The legendary case was also known as the Alipore Bomb Case, the Muraripukur Plot or the Manicktola Bomb Plot and its highly publicized trial took place at the Alipore Sessions Court, Calcutta between May 1908 and May 1909.

The public temperature was so charged and the Congress was so dear to the people that two radicals on trial murdered the first approver and witness to the crown in the presidency jail, Kolkata and paid the price . Chittaranjan Das made a landmark defense in favor of Aurobindo and without a living witness the case fell apart during the trial. His brother Barin and a number of others were found guilty and faced various prison terms, including life imprisonment.

It was in prison that Aurobindo went through an intense process of inner churning, which led to a major turning point in his life.

He gave a speech in Uttarpara after his release from prison on May 30, 1909, where he revealed the magical power of this turning point. The daredevil Aurobindo was no longer the same and he claimed that during his seclusion he had been in constant company of Vasudeva and Sri Krishna who beckoned him.

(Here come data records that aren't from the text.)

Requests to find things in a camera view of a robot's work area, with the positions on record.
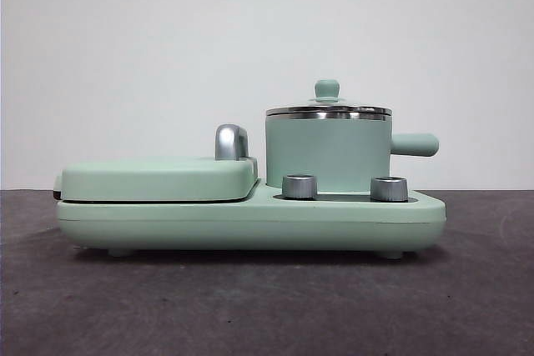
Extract silver control knob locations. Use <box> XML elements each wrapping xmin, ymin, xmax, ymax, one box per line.
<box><xmin>370</xmin><ymin>175</ymin><xmax>408</xmax><ymax>202</ymax></box>
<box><xmin>281</xmin><ymin>173</ymin><xmax>319</xmax><ymax>199</ymax></box>

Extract glass lid with green knob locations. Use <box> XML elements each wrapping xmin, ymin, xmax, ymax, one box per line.
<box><xmin>264</xmin><ymin>78</ymin><xmax>392</xmax><ymax>120</ymax></box>

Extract mint green griddle cover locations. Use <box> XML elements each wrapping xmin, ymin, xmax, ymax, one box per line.
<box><xmin>52</xmin><ymin>155</ymin><xmax>259</xmax><ymax>203</ymax></box>

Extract chrome griddle cover handle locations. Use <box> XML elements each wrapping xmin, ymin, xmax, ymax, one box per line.
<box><xmin>214</xmin><ymin>123</ymin><xmax>252</xmax><ymax>162</ymax></box>

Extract mint green pot with handle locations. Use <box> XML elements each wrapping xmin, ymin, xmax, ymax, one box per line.
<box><xmin>264</xmin><ymin>116</ymin><xmax>440</xmax><ymax>190</ymax></box>

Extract mint green breakfast machine base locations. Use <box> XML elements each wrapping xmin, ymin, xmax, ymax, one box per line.
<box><xmin>56</xmin><ymin>178</ymin><xmax>447</xmax><ymax>259</ymax></box>

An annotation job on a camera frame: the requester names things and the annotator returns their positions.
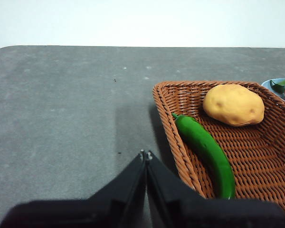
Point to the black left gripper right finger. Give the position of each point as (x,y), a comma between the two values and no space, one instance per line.
(216,213)

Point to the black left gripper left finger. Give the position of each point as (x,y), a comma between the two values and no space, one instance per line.
(85,213)

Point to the blue round plate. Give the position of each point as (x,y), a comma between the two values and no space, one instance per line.
(266,85)

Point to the green chili pepper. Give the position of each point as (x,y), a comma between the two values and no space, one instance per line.
(204,145)

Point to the brown woven wicker basket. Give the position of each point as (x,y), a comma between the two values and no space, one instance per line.
(251,152)

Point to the yellow-brown potato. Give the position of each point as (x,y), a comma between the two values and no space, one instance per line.
(232,104)

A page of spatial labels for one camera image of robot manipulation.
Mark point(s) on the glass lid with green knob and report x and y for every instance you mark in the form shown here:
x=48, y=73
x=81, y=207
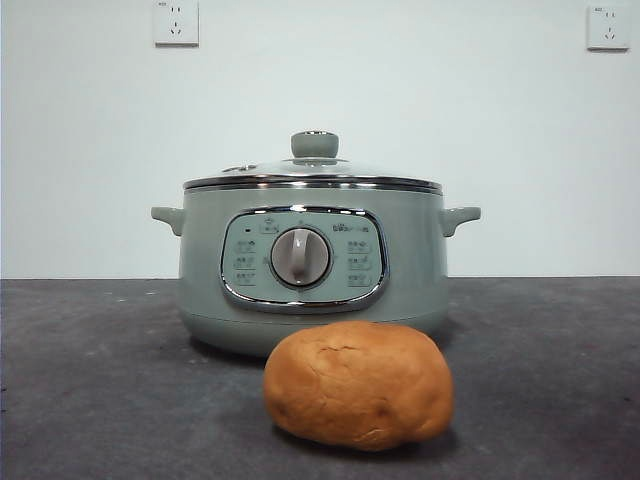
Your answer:
x=315, y=145

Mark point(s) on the brown potato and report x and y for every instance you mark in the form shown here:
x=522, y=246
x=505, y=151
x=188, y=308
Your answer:
x=357, y=390

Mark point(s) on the pale green electric pot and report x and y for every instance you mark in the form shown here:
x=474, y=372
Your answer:
x=210, y=300

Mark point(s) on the white wall socket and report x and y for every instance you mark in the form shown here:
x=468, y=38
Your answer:
x=176, y=22
x=608, y=29

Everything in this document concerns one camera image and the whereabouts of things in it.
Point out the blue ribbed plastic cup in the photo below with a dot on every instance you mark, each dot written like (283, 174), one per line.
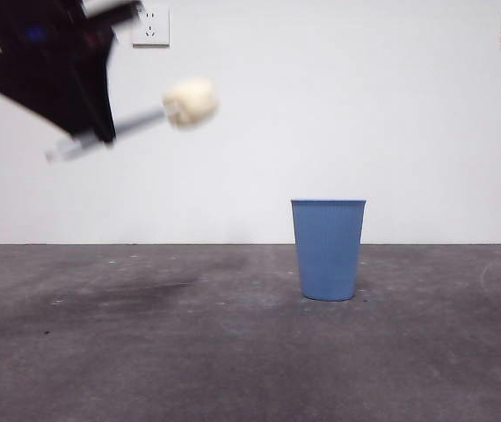
(328, 250)

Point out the white wall socket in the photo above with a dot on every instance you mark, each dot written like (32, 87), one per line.
(156, 31)

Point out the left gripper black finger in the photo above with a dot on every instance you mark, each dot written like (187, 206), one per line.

Aurobindo who had shone like a fiery comet on the horizon for five years, inspiring thousands to rise up against the undefeated British colossus, was now a man of God. His scientist father had been a passionate proponent of evolution and now his son has moved from the political to the spiritual. Aurobindo seemed to be following in the footsteps of his grandfather, the iconic writer and teacher Rajnarain Basu, who had abandoned the glamor of Calcutta to teach in a mufassil college in Midnapore – contributing considerably from there – before leaving prematurely for the rustic setting of Deoghar. He was honored with the title rishi, meaning ‘sage’.

Aurobindo, too, deserted Bengal to settle as rishi, Sri Aurobindo, in Pondicherry – where the British police were never able to repair it again. The ashram he established gained worldwide fame and followers flocked to hear his discourses on the Self, the Gita and Savitri and many other spiritual topics. He kept no contact with the revolutionaries he had inspired or with the mainstream of India during the difficult decades towards independence.

While thousands have deified Rishi Aurobindo, countless others have never forgiven him.

Subhas Chandra Bose called his mysticism “escapism”. Aurobindo retaliated through his disciple Dilip Kumar Roy. In his letter of August 20, 1935 to Roy [PDF]Aurobindo said, “As for the desperate Subhas, why the hell does he want everyone to agree with him and follow his belief?”

He continued sardonically that gurus like him and even gods had less ambitions than Subhas. Aurobindo criticized all politicians and said that Subhas was “a politician and that the rationality of politicians must necessarily evolve within limits. If they allowed themselves to be as clear-headed as that, then their profession would no longer exist”. Subhas was more respectful but didn’t hesitate to believe that gurus are pranksters. To which Aurobindo replies through Dilip Roy: “What good is it to exhaust faith which, after all, gives something to cling to among the contradictions of an enigmatic existence… Logic is but a measured dance of mind, nothing else. ”

Great but complex personalities continue to remain adamant about what they believe to be right, and Aurobindo will surely need more than just a superficial assessment to be fully understood.

Jawhar Sircar is a Trinamool Congressman (TMC).